Surveys, surveys everywhere . . .
At the fancy-schmancy Aspen Ideas Festival this week (tip o’ the pixel: Politico Playbook), the Economist Intelligence Unit for Siemans released its U.S. and Canada Green City Index – and Boston made the Top Five:
San Francisco grabbed the mantle of “greenest” major city in the US and Canada Green City Index, with New York, Seattle, Denver and Boston rounding out the top five US cities.
Excellent!
Speaking of green, how about that New York Times piece, “What’s the Most Expensive College? The Least? Education Dept.

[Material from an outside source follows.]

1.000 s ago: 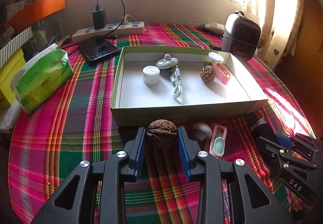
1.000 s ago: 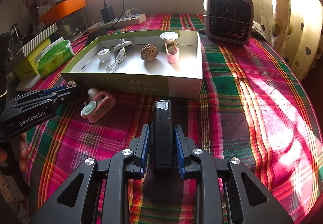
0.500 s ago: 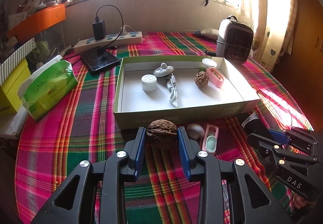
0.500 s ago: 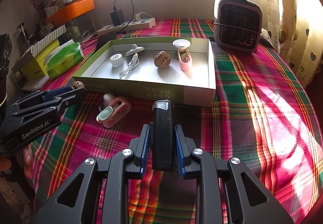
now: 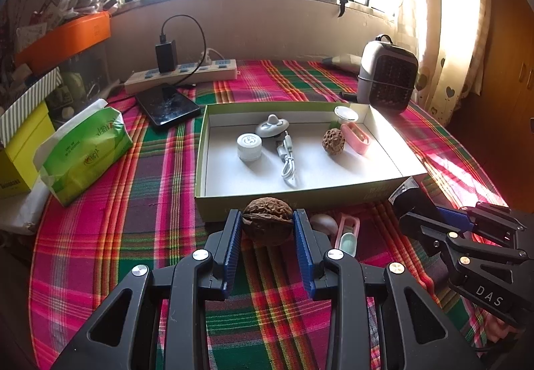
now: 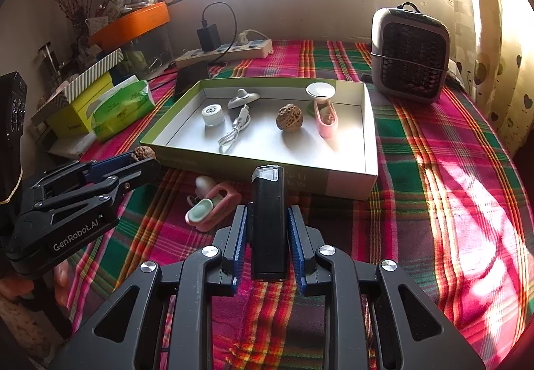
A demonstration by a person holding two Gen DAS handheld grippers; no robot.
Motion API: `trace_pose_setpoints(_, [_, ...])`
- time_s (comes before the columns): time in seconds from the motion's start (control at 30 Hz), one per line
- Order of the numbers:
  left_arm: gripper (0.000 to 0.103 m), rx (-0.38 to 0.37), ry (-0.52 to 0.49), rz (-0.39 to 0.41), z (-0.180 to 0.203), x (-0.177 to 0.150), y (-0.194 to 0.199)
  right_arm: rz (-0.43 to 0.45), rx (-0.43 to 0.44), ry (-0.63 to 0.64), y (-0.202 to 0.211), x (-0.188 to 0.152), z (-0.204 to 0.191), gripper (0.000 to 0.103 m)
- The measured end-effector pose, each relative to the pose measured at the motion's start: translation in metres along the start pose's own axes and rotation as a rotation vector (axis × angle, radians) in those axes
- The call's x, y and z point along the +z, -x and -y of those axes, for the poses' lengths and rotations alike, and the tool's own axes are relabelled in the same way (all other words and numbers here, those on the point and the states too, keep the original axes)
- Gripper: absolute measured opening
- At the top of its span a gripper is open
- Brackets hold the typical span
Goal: Organize objects
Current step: 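Lift the walnut and black device and carry both over the box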
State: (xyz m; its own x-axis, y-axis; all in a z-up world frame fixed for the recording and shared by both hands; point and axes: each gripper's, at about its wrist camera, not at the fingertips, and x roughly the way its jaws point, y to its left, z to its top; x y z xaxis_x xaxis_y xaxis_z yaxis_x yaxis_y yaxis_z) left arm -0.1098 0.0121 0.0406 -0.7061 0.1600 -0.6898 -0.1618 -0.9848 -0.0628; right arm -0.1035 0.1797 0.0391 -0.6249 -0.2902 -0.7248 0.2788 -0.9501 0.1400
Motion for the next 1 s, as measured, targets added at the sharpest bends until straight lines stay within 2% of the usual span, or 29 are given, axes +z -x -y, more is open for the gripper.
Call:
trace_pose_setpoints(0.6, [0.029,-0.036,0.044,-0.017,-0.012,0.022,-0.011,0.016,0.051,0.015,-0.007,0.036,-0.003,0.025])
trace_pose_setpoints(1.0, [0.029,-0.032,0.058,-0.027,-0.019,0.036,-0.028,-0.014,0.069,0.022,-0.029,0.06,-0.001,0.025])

Puts It All Online.”
According to the College Affordability and Transparency Center (a name only the government could love), here are the Private not-for-profit, 4-year or above with Highest Tuition.
The hardcounting staff tallies 64 colleges and Boston University nowhere in sight.
(Full disclosure: The hardworking staff is a hardteaching professor at BU.)
Still – great value!
Well, if you follow the link on the page to search for colleges, you can enter “Boston University” and find out that it cost $38,440 for 2009-2010. That put’s it just $200 below the cutoff of the top-64 list you reference.
Make that the hardly-working staff of Campaign Outsider!
For comparison, Boston College made the middle of the top-64 list at $39,130, while Harvard is below even BU at $37,012.
Frankly, I find these comparisons idiotic. There is only around 2% difference in cost between BU and either BC or Harvard. They’re just splitting hairs comparing those costs.
The real question is whether a public university, with its much lower costs, is a better investment over the long-term than a high-priced, private university.
Hey, Michael – the hardworking staff, please remember, is who dug this info up in the first place. That’s hardly hardly-working, no?